> **What you need to do**: Could you write out every record below exactly, leaving out any pictures?

Data records:
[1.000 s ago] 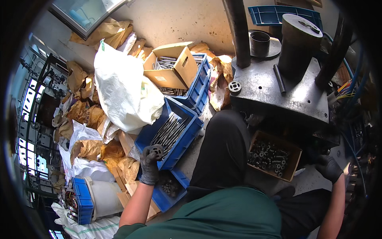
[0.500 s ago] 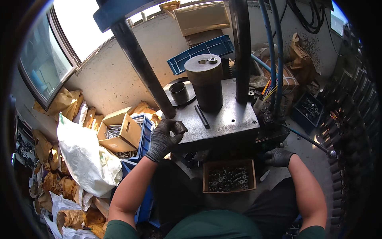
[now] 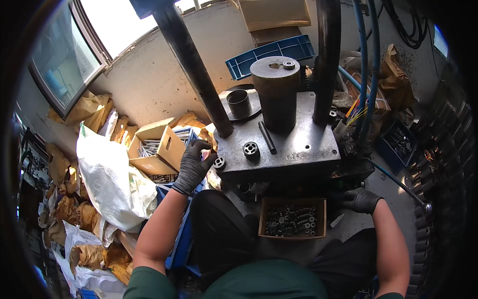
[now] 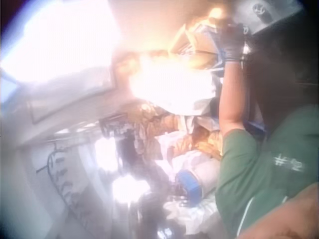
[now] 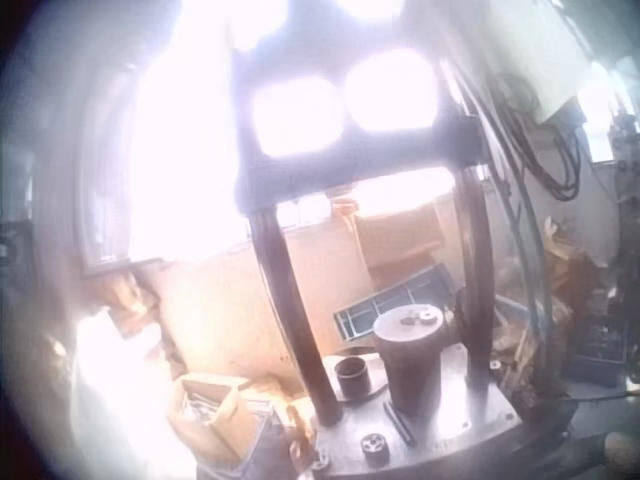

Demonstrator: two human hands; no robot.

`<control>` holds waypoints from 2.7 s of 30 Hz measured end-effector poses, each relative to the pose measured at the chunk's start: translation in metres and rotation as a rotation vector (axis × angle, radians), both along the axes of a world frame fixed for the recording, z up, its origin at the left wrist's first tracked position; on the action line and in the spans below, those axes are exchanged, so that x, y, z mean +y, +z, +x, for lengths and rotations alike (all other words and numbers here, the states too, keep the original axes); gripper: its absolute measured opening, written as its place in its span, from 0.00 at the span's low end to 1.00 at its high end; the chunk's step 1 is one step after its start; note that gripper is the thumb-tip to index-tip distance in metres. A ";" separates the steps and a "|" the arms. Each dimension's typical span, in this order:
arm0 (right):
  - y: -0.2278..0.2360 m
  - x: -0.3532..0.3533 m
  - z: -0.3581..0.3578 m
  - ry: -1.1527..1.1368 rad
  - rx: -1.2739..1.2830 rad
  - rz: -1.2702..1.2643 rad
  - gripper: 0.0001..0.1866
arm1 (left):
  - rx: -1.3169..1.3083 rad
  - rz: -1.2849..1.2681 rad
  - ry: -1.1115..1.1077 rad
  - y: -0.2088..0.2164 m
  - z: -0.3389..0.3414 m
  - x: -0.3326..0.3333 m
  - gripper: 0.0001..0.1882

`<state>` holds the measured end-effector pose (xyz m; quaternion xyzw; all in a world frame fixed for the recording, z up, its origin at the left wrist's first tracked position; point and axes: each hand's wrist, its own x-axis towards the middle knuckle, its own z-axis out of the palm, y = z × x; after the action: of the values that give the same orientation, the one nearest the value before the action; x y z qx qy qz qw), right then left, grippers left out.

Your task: Assemble metal components using a vertical press machine, including cleaning and positioning cylindrical parts and pins.

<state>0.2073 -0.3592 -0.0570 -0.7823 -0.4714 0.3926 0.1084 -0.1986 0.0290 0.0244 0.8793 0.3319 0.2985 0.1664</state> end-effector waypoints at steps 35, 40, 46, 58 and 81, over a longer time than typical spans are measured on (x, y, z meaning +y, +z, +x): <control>0.044 0.034 -0.071 0.285 -0.208 0.395 0.15 | -0.584 -1.166 0.551 -0.182 -0.326 -0.070 0.11; 0.146 0.120 -0.169 0.666 -0.424 1.012 0.23 | -0.385 -0.738 0.183 -0.025 -0.196 -0.088 0.17; 0.196 0.191 -0.205 0.599 -0.484 0.952 0.25 | -0.635 -1.116 -0.493 0.031 -0.010 -0.053 0.15; 0.153 0.274 -0.148 0.521 -0.690 0.388 0.15 | -0.402 -0.331 0.028 -0.020 0.086 0.028 0.17; 0.128 0.293 -0.219 0.688 -1.083 0.070 0.17 | -0.668 -0.550 0.114 -0.058 0.125 0.054 0.18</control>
<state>-0.0114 -0.0658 0.0709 -0.6697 -0.6960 -0.0613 -0.2516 -0.0732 0.0828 -0.0336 0.6377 0.3750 0.4755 0.4760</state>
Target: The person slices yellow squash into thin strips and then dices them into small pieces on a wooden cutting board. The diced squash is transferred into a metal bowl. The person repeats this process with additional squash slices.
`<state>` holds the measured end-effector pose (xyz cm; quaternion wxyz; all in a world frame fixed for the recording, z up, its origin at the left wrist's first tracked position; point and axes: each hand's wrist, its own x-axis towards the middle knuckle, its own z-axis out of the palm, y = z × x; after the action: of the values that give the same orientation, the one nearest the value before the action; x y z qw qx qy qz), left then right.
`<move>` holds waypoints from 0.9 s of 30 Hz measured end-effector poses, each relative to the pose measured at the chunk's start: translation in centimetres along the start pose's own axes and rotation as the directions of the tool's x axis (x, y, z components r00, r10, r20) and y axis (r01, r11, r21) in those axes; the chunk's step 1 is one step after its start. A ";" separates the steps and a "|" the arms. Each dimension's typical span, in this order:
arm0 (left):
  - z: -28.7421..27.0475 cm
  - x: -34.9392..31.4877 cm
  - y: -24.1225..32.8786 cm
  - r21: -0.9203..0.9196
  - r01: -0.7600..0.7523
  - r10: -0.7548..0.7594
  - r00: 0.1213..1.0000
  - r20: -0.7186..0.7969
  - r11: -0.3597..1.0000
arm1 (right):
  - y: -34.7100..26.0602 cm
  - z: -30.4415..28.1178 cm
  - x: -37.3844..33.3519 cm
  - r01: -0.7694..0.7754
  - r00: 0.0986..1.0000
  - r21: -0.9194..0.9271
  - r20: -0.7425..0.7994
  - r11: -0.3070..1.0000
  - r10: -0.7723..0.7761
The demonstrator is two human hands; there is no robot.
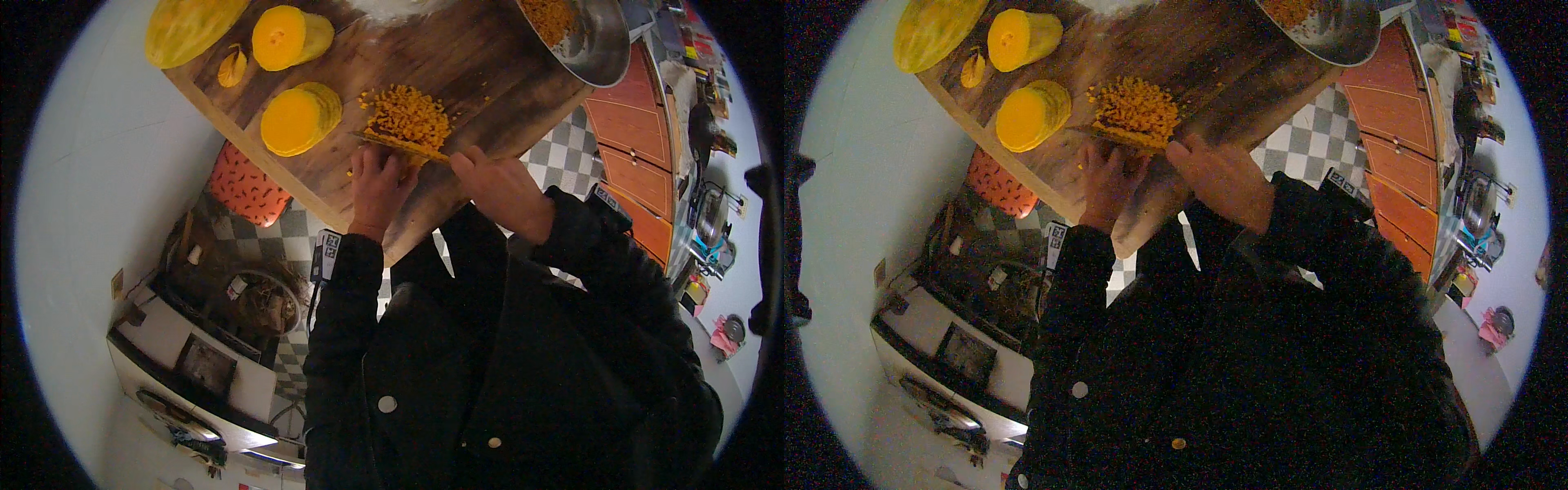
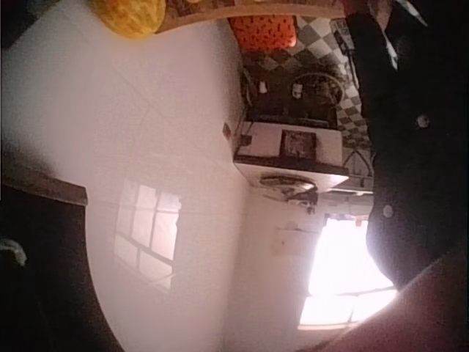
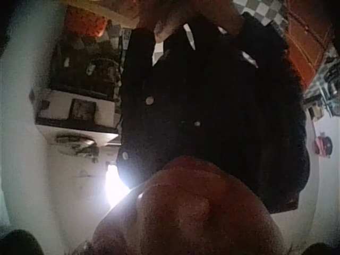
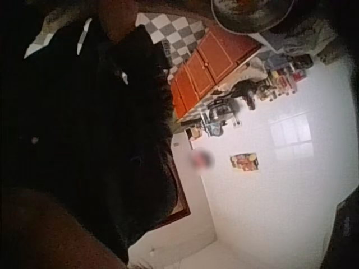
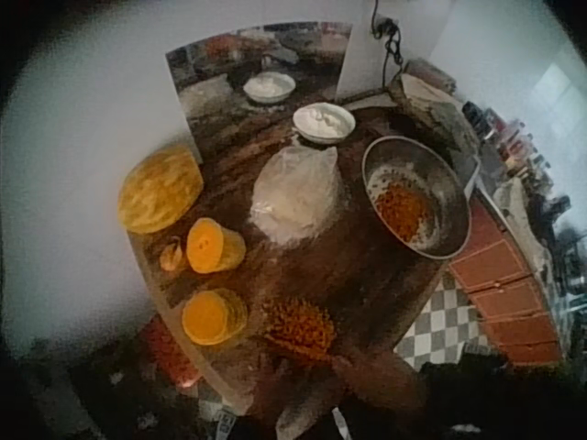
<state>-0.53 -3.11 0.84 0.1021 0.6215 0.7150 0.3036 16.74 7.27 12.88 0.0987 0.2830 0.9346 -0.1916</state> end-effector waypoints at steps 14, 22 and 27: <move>-0.7 0.3 0.3 -0.060 0.038 -0.036 0.998 0.042 0.997 | 0.5 0.9 2.0 -0.084 0.991 0.145 0.113 0.986 0.068; -0.6 0.5 0.4 -0.032 0.002 -0.001 1.000 0.025 0.999 | -1.1 1.6 1.5 -0.123 0.984 0.055 0.135 0.991 0.115; -0.3 0.2 0.0 0.024 0.037 -0.040 0.993 0.108 0.999 | -0.2 1.8 2.6 -0.160 0.979 0.112 0.147 0.981 0.143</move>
<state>-0.73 -3.01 1.09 0.1400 0.6242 0.7235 0.2595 14.59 7.60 10.52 0.1598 0.3449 0.8876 -0.2600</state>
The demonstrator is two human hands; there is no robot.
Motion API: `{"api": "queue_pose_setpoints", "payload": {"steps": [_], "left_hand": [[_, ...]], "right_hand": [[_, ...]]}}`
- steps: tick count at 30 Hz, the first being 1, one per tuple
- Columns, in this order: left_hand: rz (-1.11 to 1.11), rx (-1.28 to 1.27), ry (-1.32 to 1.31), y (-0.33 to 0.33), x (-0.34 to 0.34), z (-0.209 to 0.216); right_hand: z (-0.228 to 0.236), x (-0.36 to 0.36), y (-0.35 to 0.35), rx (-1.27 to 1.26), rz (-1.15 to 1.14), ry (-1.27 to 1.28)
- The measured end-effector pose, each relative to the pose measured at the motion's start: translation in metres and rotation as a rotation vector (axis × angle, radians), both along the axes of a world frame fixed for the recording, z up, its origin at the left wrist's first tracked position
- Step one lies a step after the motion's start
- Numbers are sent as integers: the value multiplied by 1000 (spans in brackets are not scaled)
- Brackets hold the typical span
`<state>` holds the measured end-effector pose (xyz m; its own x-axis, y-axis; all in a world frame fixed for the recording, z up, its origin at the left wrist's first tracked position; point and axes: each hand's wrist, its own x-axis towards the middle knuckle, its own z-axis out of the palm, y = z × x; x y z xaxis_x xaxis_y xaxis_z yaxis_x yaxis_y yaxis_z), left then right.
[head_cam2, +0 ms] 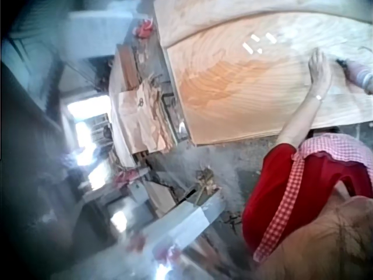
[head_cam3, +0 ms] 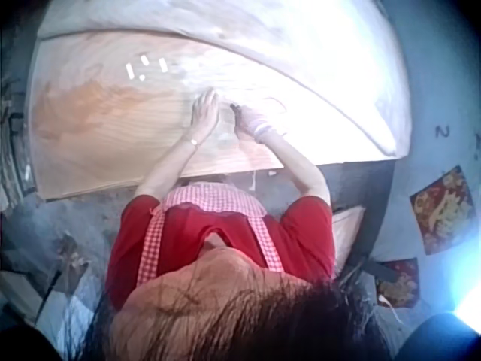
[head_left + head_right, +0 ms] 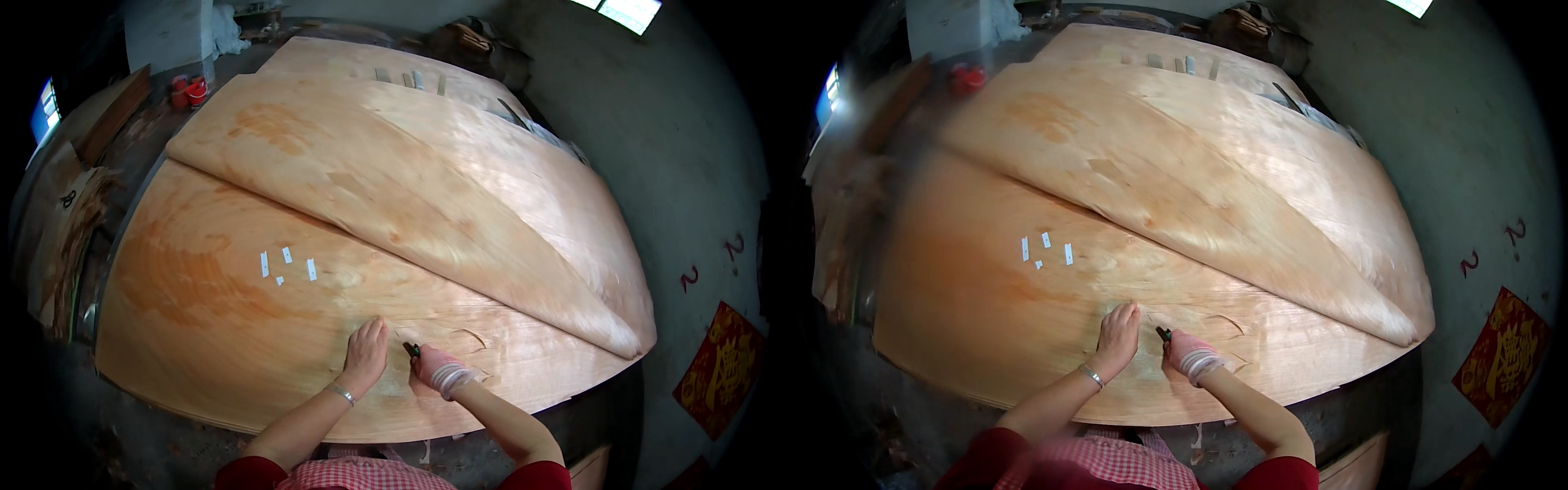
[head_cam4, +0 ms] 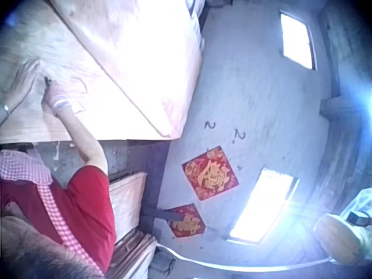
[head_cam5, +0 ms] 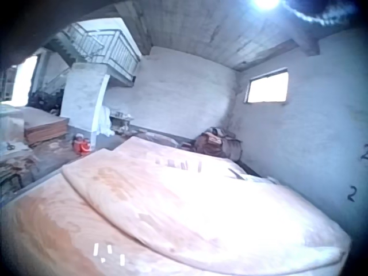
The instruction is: The person cuts small pieces of wood veneer from a larger sheet using a utility knife and a metal template, then removes the excess material.
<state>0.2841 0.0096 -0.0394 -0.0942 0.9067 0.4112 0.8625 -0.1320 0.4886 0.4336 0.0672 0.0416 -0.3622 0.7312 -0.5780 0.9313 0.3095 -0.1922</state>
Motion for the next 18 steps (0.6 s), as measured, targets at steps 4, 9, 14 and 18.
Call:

> **Problem solution**:
[1.000 s ago] 
[0.500 s ago] 
[now] 
[now] 
[now] 

Demonstrator: two human hands; no robot.

`<control>` holds waypoints from 2.7 s of 30 Hz measured end-effector poses, each relative to the pose measured at the chunk's start: translation in metres and rotation as a rotation vector (axis × angle, radians), both along the axes of a world frame fixed for the recording, z up, its origin at the left wrist's first tracked position; on the action line and in the spans below, those axes are exchanged, so that x, y, z mean +y, +z, +x, for lengths and rotations alike (all other words and numbers here, the states too, keep the original axes); gripper: its absolute measured opening, written as its place in its span, from 0.00 at the span's low end to 1.00 at its high end; the chunk's step 1 is one step after its start; note that gripper is the thumb-tip to index-tip distance in metres. A ";" separates the steps and a "|" the arms. Each dimension's typical span, in this order:
arm0 (right):
  - y: -0.2278..0.2360 m
  - x: -0.3532..0.3533 m
  - z: -0.3581..0.3578 m
  - ry: -1.1527..1.1368 rad
  - rx: -1.2739..1.2830 rad
  - rz: -1.2702..1.2643 rad
  - gripper: 0.0001..0.1866
arm1 (left):
  - rx: -1.3169..1.3083 rad
  - rz: -1.2849..1.2681 rad
  - ry: -1.1115..1.1077 rad
  - y: -0.2088..0.2164 m
  - z: -0.3389..0.3414 m
  - x: -0.3326..0.3333 m
  - gripper: 0.0001..0.1882

`<state>` holds the measured end-effector pose (xyz m; quaternion xyzw; all in a world frame fixed for the recording, z up, its origin at the left wrist's first tracked position; point and axes: each hand's wrist, its own x-axis towards the middle knuckle, its own z-axis out of the palm, y = z × x; after the action: of the values that give the same orientation, the one nearest the value before the action; x y z qx qy qz qw), right then left, grippers left out.

Your task: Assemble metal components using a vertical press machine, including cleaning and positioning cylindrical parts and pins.

<state>0.2073 -0.3592 -0.0570 -0.7823 -0.4714 0.3926 0.1084 -0.1986 0.0290 0.0244 0.8793 0.3319 0.2985 0.1664</state> end-effector waypoints at steps 35, 40, 46, 58 and 81, over a longer time than typical spans are measured on (x, y, z meaning +y, +z, +x): <control>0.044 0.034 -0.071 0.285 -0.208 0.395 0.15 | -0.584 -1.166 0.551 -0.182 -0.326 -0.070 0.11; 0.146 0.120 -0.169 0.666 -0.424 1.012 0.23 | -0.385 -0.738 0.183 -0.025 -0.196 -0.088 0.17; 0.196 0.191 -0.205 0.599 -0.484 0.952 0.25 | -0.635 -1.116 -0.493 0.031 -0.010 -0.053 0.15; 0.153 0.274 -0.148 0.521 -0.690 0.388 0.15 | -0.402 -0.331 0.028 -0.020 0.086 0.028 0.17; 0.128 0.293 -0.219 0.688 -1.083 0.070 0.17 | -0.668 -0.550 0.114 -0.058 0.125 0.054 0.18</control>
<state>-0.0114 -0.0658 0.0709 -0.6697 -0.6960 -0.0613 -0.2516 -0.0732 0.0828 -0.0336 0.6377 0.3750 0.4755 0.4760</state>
Target: The person slices yellow squash into thin strips and then dices them into small pieces on a wooden cutting board. The diced squash is transferred into a metal bowl. The person repeats this process with additional squash slices.
`<state>` holds the measured end-effector pose (xyz cm; quaternion wxyz; all in a world frame fixed for the recording, z up, its origin at the left wrist's first tracked position; point and axes: each hand's wrist, its own x-axis towards the middle knuckle, its own z-axis out of the palm, y = z × x; after the action: of the values that give the same orientation, the one nearest the value before the action; x y z qw qx qy qz), left then right.
`<move>` holds waypoints from 0.9 s of 30 Hz measured end-effector poses, each relative to the pose measured at the chunk's start: translation in centimetres along the start pose's own axes and rotation as the directions of the tool's x axis (x, y, z components r00, r10, r20) and y axis (r01, r11, r21) in those axes; the chunk's step 1 is one step after its start. A ";" separates the steps and a "|" the arms. Each dimension's typical span, in this order:
arm0 (left):
  - z: -28.7421..27.0475 cm
  - x: -34.9392..31.4877 cm
  - y: -24.1225..32.8786 cm
  - r21: -0.9203..0.9196
  - r01: -0.7600..0.7523
  - r10: -0.7548..0.7594
  - r00: 0.1213..1.0000
  - r20: -0.7186..0.7969
  - r11: -0.3597..1.0000
arm1 (right):
  - y: -34.7100..26.0602 cm
  - z: -30.4415..28.1178 cm
  - x: -37.3844..33.3519 cm
  - r01: -0.7694..0.7754
  - r00: 0.0986..1.0000
  - r21: -0.9194..0.9271
  - r20: -0.7425..0.7994
  - r11: -0.3070..1.0000
  - r10: -0.7723..0.7761
The demonstrator is two human hands; there is no robot.
<state>-0.53 -3.11 0.84 0.1021 0.6215 0.7150 0.3036 16.74 7.27 12.88 0.0987 0.2830 0.9346 -0.1916</state> end-effector waypoints at steps 14, 22 and 27: <move>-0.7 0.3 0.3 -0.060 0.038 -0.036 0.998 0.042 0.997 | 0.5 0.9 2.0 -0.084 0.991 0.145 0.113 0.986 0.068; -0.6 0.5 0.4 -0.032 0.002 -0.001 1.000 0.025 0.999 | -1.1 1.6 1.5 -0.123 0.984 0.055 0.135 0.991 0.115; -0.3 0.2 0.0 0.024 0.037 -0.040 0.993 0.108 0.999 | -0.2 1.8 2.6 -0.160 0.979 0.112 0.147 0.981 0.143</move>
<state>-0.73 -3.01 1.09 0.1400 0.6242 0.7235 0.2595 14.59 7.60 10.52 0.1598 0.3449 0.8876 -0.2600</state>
The demonstrator is two human hands; there is no robot.
Motion API: `{"api": "queue_pose_setpoints", "payload": {"steps": [_], "left_hand": [[_, ...]], "right_hand": [[_, ...]]}}`
- steps: tick count at 30 Hz, the first being 1, one per tuple
- Columns, in this order: left_hand: rz (-1.11 to 1.11), rx (-1.28 to 1.27), ry (-1.32 to 1.31), y (-0.33 to 0.33), x (-0.34 to 0.34), z (-0.209 to 0.216); right_hand: z (-0.228 to 0.236), x (-0.36 to 0.36), y (-0.35 to 0.35), rx (-1.27 to 1.26), rz (-1.15 to 1.14), ry (-1.27 to 1.28)
- The measured end-effector pose, each relative to the pose measured at the motion's start: translation in metres and rotation as a rotation vector (axis × angle, radians), both along the axes of a world frame fixed for the recording, z up, its origin at the left wrist's first tracked position
- Step one lies a step after the motion's start
- Numbers are sent as integers: the value multiplied by 1000 (spans in brackets are not scaled)
- Brackets hold the typical span
`<state>` holds the measured end-effector pose (xyz m; its own x-axis, y-axis; all in a world frame fixed for the recording, z up, its origin at the left wrist's first tracked position; point and axes: each hand's wrist, its own x-axis towards the middle knuckle, its own z-axis out of the palm, y = z × x; x y z xaxis_x xaxis_y xaxis_z yaxis_x yaxis_y yaxis_z), left then right.
[head_cam2, +0 ms] 
[head_cam3, +0 ms] 
[head_left + head_right, +0 ms] 
[head_cam4, +0 ms] 
[head_cam5, +0 ms] 
The instruction is: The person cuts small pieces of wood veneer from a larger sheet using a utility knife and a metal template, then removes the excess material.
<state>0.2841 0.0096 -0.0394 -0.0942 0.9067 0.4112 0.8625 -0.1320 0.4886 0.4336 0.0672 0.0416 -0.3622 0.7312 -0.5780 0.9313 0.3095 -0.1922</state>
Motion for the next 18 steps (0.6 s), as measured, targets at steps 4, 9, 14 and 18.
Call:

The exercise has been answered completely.